In this BoardsCast episode, we begin Tobias Chapter 97 — Pancreas by deleting the most misleading word in small animal medicine: “pancreatitis.”
Because the pancreas doesn’t “inflame.” It digests.
This episode rebuilds the mental model: the pancreas is a controlled chemical plant that produces enzymes designed to destroy proteins and fat — and the only thing preventing catastrophe is containment. When containment fails, the organ doesn’t just injure itself.
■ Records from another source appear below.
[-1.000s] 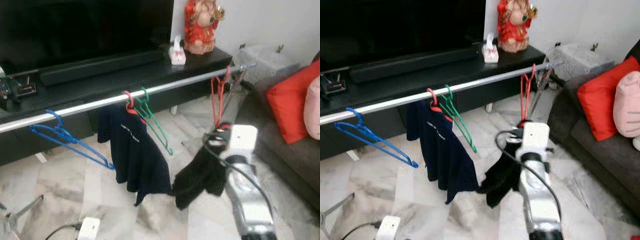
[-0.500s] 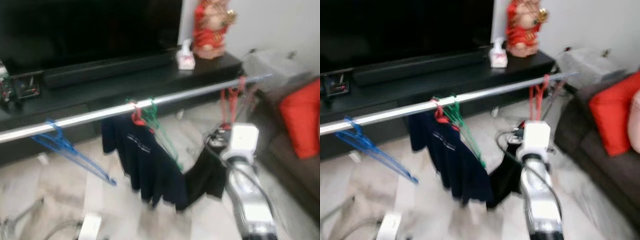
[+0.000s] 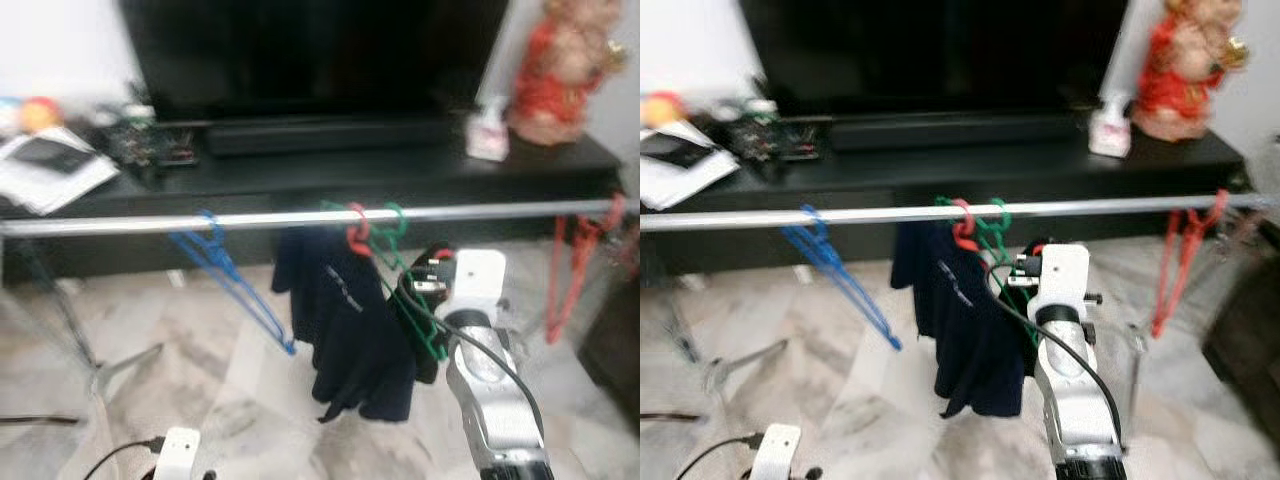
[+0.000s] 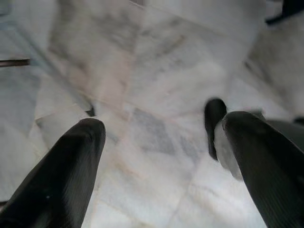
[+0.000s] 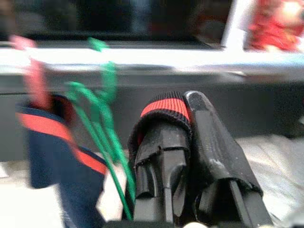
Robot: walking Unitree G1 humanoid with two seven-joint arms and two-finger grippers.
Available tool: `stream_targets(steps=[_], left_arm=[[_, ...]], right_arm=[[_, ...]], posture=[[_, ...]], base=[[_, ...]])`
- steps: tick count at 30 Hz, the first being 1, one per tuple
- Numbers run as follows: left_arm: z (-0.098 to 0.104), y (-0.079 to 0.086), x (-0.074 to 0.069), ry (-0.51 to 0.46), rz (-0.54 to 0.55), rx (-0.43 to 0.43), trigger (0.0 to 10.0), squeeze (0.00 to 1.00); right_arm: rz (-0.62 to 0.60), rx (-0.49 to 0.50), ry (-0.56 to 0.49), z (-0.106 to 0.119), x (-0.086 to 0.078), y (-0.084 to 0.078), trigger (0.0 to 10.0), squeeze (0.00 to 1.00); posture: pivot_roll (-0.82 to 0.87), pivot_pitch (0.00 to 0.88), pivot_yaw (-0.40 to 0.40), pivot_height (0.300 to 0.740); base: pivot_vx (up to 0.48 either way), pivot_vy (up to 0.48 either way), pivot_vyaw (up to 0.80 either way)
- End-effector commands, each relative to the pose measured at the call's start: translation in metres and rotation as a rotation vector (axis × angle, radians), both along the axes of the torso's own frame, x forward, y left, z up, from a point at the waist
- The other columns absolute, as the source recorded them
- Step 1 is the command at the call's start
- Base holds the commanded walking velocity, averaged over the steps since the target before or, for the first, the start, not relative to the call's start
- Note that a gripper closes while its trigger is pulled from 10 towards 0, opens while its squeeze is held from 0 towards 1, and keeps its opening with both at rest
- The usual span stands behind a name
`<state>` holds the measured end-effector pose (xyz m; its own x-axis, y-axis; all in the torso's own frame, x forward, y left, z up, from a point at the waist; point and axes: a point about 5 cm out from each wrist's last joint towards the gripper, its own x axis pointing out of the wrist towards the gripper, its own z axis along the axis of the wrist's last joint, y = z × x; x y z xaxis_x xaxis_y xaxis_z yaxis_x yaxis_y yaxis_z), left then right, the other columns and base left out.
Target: Hang hanger
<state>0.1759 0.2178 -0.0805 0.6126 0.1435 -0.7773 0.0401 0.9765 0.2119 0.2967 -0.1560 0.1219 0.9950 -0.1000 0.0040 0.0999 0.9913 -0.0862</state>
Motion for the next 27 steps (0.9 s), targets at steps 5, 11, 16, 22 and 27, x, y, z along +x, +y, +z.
stream_targets(steps=[5,11,16,22,27], left_arm=[[-0.0056,-0.0026,-0.0102,0.038,0.012,-0.011,10.0,0.00],[-0.0053,-0.0019,-0.0099,0.038,0.011,-0.010,10.0,0.00],[-0.0054,-0.0018,-0.0100,0.041,0.005,-0.012,10.0,0.00],[-0.0053,-0.0020,-0.0098,0.042,-0.007,-0.006,10.0,0.00],[-0.0053,-0.0022,-0.0098,0.042,-0.008,-0.006,10.0,0.00]], right_arm=[[-0.014,-0.008,-0.026,0.0053,-0.0007,-0.0052,10.0,0.00],[-0.022,-0.004,-0.021,0.0044,-0.0008,-0.0060,10.0,0.00],[-0.023,-0.003,-0.018,0.0039,-0.0007,-0.0060,10.0,0.00],[-0.024,-0.003,-0.017,0.0036,-0.0006,-0.0063,10.0,0.00],[-0.020,-0.002,-0.014,0.0032,-0.0006,-0.0057,10.0,0.00]], posture=[[-0.08,0.059,-0.028,0.740],[-0.08,0.061,-0.028,0.740],[-0.07,0.063,-0.029,0.740],[-0.07,0.064,-0.028,0.740],[-0.07,0.064,-0.028,0.740]], base=[[0.000,0.000,0.60],[0.000,0.000,0.00],[0.000,0.000,0.00],[0.000,-0.154,0.00],[0.000,-0.392,0.00]])
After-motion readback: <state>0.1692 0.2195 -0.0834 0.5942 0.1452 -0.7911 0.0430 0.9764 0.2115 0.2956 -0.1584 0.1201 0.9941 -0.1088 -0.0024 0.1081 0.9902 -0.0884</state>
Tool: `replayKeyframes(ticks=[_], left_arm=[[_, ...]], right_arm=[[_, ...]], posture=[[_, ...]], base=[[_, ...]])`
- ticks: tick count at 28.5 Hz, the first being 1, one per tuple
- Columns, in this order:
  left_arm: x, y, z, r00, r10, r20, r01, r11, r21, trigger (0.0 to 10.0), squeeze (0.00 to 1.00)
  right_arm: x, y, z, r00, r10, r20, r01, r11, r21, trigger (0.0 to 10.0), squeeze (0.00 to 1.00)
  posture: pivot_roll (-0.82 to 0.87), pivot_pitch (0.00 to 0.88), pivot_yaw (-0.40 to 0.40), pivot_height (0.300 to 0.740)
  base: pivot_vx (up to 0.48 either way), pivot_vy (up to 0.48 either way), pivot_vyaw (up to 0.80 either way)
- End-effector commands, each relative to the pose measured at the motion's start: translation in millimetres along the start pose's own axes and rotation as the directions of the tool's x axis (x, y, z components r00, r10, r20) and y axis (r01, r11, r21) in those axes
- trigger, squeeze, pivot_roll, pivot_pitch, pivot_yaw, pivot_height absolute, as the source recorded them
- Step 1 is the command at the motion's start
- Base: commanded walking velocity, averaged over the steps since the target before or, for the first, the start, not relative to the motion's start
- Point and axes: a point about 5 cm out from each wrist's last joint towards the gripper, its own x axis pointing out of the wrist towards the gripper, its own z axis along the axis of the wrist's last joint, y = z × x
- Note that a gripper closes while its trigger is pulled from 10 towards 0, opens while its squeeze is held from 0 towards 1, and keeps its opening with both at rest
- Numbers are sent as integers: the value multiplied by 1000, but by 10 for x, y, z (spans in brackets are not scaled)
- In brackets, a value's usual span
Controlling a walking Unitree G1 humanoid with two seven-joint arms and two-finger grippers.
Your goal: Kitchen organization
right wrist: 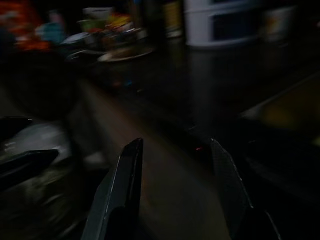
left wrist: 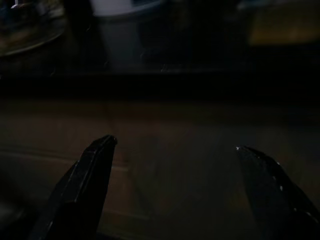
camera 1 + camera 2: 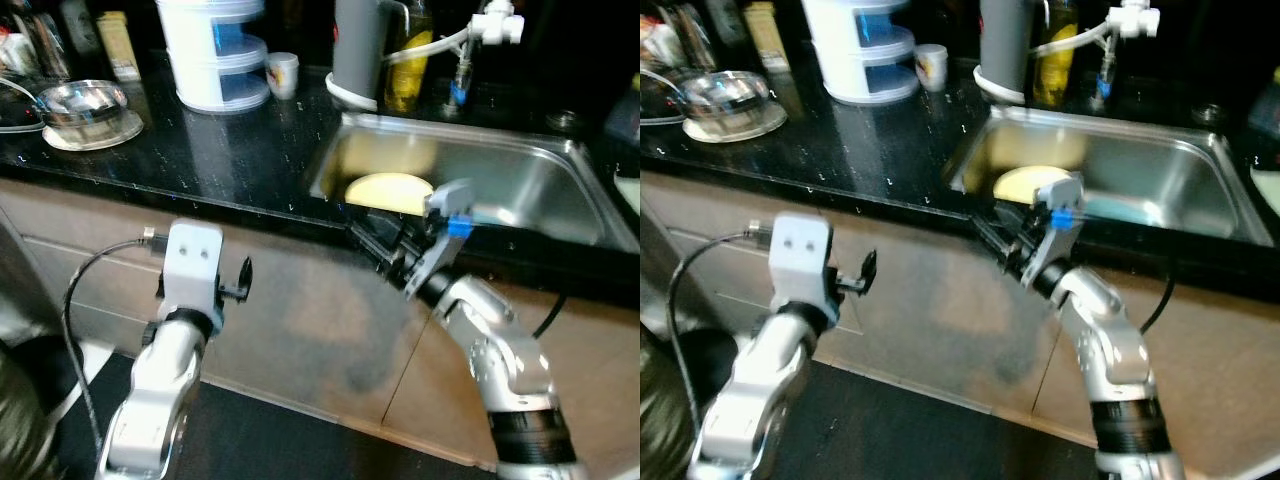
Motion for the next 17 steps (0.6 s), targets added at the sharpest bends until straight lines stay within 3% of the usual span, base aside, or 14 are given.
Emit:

It injures everything around it and can trigger a systemic shutdown.
You’ll learn:
- Why autodigestion is the default failure mode (premature activation of zymogens)
- The 3 safety systems that normally prevent self-destruction: inactive zymogens, membrane-bound granules, and pancreatic secretory trypsin inhibitor
- What each enzyme does when the weapon misfires: trypsin starts the cascade, lipase causes fat necrosis/saponification, elastase damages vessels → hemorrhage + thrombosis
- Why severe pancreatitis kills systemically: enzyme spill → cytokine storm → SIRS with vascular leak/third spacing → hypovolemia → DIC/AKI/ARDS
- The predictable clinical traps: treating it like gastroenteritis, underestimating “invisible” fluid loss, operating too early, and ignoring systemic monitoring
- The anatomy pearl: pancreatic head inflammation can compress the bile duct → extrahepatic biliary obstruction
- The surgical doctrine: pancreatitis is medical first — surgery is reserved for abscess, infected necrosis/sepsis, or obstructive complications
Key takeaway: don’t treat vomiting — treat a containment failure that can take down the whole body.